**Task prompt**. The answer should be an exact repeat of the stretch of material below from the line containing "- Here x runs" through the line containing "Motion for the".

**** Data provided ****

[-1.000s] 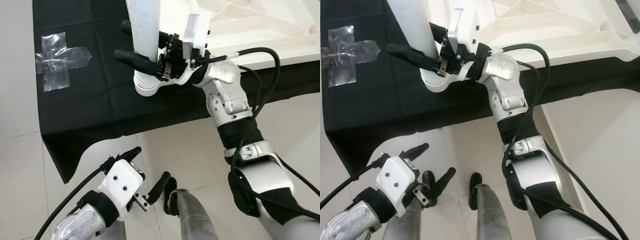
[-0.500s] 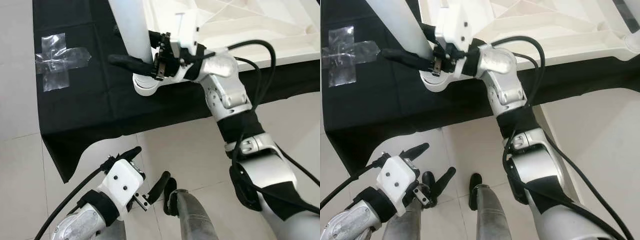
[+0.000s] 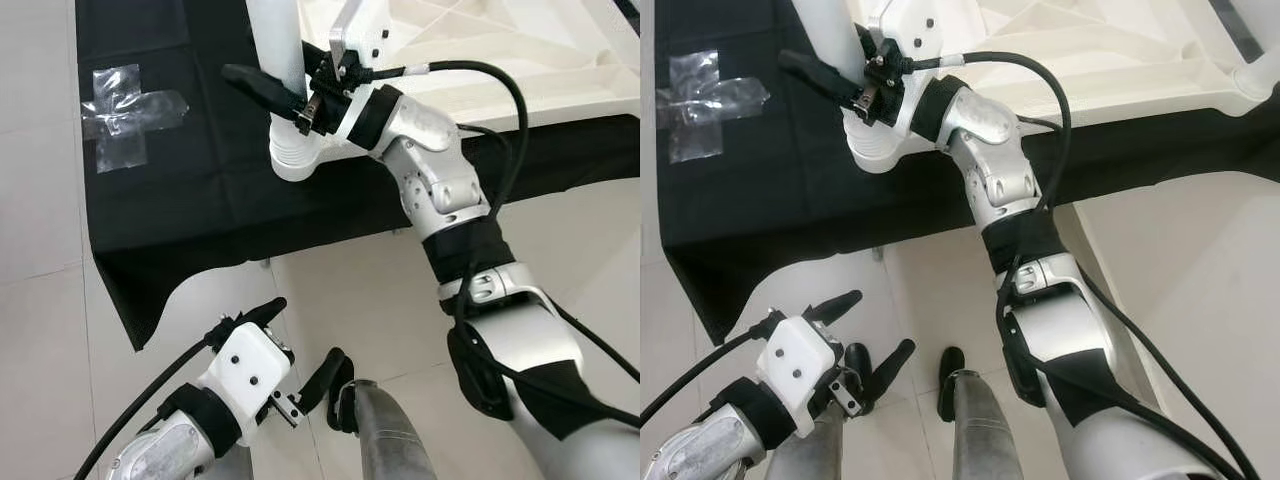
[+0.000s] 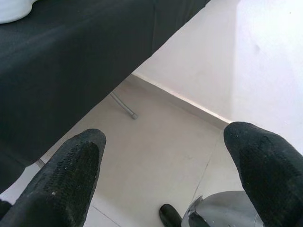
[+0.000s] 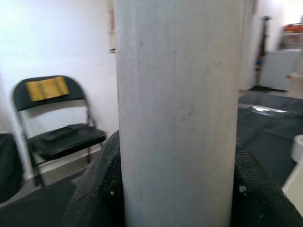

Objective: Building children table

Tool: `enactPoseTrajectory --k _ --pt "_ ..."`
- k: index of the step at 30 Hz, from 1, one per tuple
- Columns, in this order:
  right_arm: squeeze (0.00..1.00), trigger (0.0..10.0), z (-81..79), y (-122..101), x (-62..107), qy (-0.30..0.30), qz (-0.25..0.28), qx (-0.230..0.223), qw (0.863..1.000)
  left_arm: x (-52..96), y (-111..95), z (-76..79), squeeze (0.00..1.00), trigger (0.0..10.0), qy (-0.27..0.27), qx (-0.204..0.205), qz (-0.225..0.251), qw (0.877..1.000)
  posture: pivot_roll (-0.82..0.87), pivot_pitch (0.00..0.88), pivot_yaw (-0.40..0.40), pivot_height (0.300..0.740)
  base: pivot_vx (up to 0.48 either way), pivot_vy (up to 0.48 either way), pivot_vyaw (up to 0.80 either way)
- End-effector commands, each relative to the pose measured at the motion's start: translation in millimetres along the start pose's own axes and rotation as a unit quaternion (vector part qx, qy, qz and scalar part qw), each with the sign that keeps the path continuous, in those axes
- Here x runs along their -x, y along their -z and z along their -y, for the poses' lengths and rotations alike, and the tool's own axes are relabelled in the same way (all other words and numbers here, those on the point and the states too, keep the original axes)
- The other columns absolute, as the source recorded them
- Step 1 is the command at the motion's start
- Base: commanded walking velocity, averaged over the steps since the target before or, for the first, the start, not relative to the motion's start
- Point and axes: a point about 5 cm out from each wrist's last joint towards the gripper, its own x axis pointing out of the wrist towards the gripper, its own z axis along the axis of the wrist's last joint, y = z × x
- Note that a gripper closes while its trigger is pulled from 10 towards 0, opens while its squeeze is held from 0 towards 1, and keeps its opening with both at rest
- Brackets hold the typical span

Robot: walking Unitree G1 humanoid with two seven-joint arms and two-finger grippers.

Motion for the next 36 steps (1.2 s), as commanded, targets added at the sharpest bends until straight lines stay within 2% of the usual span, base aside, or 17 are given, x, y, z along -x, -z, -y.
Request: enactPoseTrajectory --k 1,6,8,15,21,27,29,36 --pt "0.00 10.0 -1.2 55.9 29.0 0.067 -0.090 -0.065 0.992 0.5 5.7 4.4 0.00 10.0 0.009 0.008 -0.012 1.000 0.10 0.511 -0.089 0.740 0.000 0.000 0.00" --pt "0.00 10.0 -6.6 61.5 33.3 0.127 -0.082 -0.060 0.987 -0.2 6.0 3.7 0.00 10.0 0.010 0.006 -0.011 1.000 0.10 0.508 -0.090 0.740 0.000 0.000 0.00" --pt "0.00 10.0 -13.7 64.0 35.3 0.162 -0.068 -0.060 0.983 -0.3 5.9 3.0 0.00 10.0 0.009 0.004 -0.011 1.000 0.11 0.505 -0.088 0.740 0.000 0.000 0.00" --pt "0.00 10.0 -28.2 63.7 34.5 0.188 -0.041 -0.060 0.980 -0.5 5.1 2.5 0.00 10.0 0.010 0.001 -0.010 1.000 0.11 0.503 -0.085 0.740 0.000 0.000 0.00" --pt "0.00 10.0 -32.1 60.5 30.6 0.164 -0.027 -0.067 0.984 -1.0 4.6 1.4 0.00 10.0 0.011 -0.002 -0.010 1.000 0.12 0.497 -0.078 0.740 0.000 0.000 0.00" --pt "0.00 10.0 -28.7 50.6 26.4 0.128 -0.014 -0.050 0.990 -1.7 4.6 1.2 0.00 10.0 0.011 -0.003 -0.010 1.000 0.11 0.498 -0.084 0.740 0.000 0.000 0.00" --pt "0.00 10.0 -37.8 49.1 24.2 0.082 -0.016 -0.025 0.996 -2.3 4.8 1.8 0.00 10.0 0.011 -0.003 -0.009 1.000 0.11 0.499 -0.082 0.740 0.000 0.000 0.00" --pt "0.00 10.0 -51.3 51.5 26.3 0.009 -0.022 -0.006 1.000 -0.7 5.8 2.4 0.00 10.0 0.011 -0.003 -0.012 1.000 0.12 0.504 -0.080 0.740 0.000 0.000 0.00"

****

**Reply to the task**.
- Here x runs along their -x, y along their -z and z along their -y, for the poses' lengths and rotations alike, and the tool's own axes are relabelled in the same way (all other words and numbers here, those on the point and the states too, keep the original axes)
- The other columns absolute, as the source recorded them
- Step 1 is the command at the motion's start
- Base: commanded walking velocity, averaged over the steps since the target before or, for the first, the start, not relative to the motion's start
- Point and axes: a point about 5 cm out from each wrist's last joint towards the gripper, its own x axis pointing out of the wrist towards the gripper, its own z axis along the axis of the wrist's last joint, y = z × x
- Note that a gripper closes while its trigger is pulled from 10 towards 0, opens while its squeeze is held from 0 towards 1, and keeps its opening with both at rest
- Brackets hold the typical span

Robot: walking Unitree G1 humanoid with two seven-joint arms and two-finger grippers.

Motion for the next 36 steps (1.2 s), as commanded, targets added at the sharpest bends until straight lines stay within 2% of the usual span, base aside, or 17 are given, x, y, z along -x, -z, -y.

What this exercise needed has been supplied.